◆ **WHAT TO DO**
Write the data below out again in full, exactly as shown.

[SUPPLIED MATERIAL — start]

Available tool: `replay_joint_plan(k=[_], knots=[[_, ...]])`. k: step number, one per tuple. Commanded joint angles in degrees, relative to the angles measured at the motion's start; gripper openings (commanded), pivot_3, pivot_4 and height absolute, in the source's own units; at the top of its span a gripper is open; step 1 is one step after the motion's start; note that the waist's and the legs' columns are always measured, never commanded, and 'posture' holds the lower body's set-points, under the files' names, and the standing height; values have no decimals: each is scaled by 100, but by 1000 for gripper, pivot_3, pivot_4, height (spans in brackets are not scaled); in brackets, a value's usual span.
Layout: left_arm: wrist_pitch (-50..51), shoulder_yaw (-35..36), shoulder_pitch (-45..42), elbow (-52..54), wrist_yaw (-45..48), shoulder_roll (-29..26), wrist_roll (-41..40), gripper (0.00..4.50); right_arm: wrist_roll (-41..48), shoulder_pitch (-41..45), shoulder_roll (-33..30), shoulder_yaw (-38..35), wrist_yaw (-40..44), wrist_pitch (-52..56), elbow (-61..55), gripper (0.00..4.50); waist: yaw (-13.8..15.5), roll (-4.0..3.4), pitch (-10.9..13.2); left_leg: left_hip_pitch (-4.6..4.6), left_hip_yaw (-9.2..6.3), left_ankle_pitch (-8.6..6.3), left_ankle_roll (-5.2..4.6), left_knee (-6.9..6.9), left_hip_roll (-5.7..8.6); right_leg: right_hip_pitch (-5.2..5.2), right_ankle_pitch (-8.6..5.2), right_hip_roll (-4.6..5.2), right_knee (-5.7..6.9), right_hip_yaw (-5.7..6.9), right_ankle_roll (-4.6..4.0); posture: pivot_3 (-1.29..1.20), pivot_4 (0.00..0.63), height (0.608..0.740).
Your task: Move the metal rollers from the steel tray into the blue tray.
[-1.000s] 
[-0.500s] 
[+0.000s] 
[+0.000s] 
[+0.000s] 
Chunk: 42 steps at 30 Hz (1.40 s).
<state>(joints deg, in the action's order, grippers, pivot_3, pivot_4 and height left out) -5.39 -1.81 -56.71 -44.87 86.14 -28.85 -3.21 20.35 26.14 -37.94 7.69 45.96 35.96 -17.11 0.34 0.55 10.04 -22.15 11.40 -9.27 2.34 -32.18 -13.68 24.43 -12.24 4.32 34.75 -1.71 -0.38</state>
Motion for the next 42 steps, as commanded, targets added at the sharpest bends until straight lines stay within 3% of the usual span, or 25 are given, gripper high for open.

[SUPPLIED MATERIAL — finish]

◆ **EXPECTED ANSWER**
Available tool: `replay_joint_plan(k=[_], knots=[[_, ...]])`. k: step number, one per tuple. Commanded joint angles in degrees, relative to the angles measured at the motion's start; gripper openings (commanded), pivot_3, pivot_4 and height absolute, in the source's own units; at the top of its span a gripper is open; step 1 is one step after the motion's start; note that the waist's and the legs' columns are always measured, never commanded, and 'posture' holds the lower body's set-points, under the files' names, and the standing height; values have no decimals: each is scaled by 100, but by 1000 for gripper, pivot_3, pivot_4, height (spans in brackets are not scaled); in brackets, a value's usual span.
Layout: left_arm: wrist_pitch (-50..51), shoulder_yaw (-35..36), shoulder_pitch (-45..42), elbow (-52..54), wrist_yaw (-45..48), shoulder_roll (-29..26), wrist_roll (-41..40), gripper (0.00..4.50); right_arm: wrist_roll (-41..48), shoulder_pitch (-41..45), shoulder_roll (-33..30), shoulder_yaw (-38..35), wrist_yaw (-40..44), wrist_pitch (-52..56), elbow (-61..55), gripper (0.00..4.50); waist: yaw (-13.8..15.5), roll (-4.0..3.4), pitch (-10.9..13.2); left_leg: left_hip_pitch (-4.6..4.6), left_hip_yaw (-9.2..6.3), left_ankle_pitch (-8.6..6.3), left_ankle_roll (-5.2..4.6), left_knee (-6.9..6.9), left_hip_roll (-5.7..8.6); right_leg: right_hip_pitch (-5.2..5.2), right_ankle_pitch (-8.6..5.2), right_hip_roll (-4.6..5.2), right_knee (-5.7..6.9), right_hip_yaw (-5.7..6.9), right_ankle_roll (-4.6..4.0); posture: pivot_3 (-1.29..1.20), pivot_4 (0.00..0.63), height (0.608..0.740).
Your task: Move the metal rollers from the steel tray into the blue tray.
[-1.000s] 
[-0.500s] 
[+0.000s] 
[+0.000s] 
[+0.000s] 
Chunk: 42 steps at 30 Hz (1.40 s).
<state>(joints deg, in the action's order, grippers, pivot_3, pivot_4 and height left out) -5.39 -1.81 -56.71 -44.87 86.14 -28.85 -3.21 20.35 26.14 -37.94 7.69 45.96 35.96 -17.11 0.34 0.55 10.04 -22.15 11.40 -9.27 2.34 -32.18 -13.68 24.43 -12.24 4.32 34.75 -1.71 -0.38</state>
Motion for the next 42 steps, as commanded, targets added at the sharpest bends until straight lines stay within 3% of the usual span, or 25 are given, gripper high for open.

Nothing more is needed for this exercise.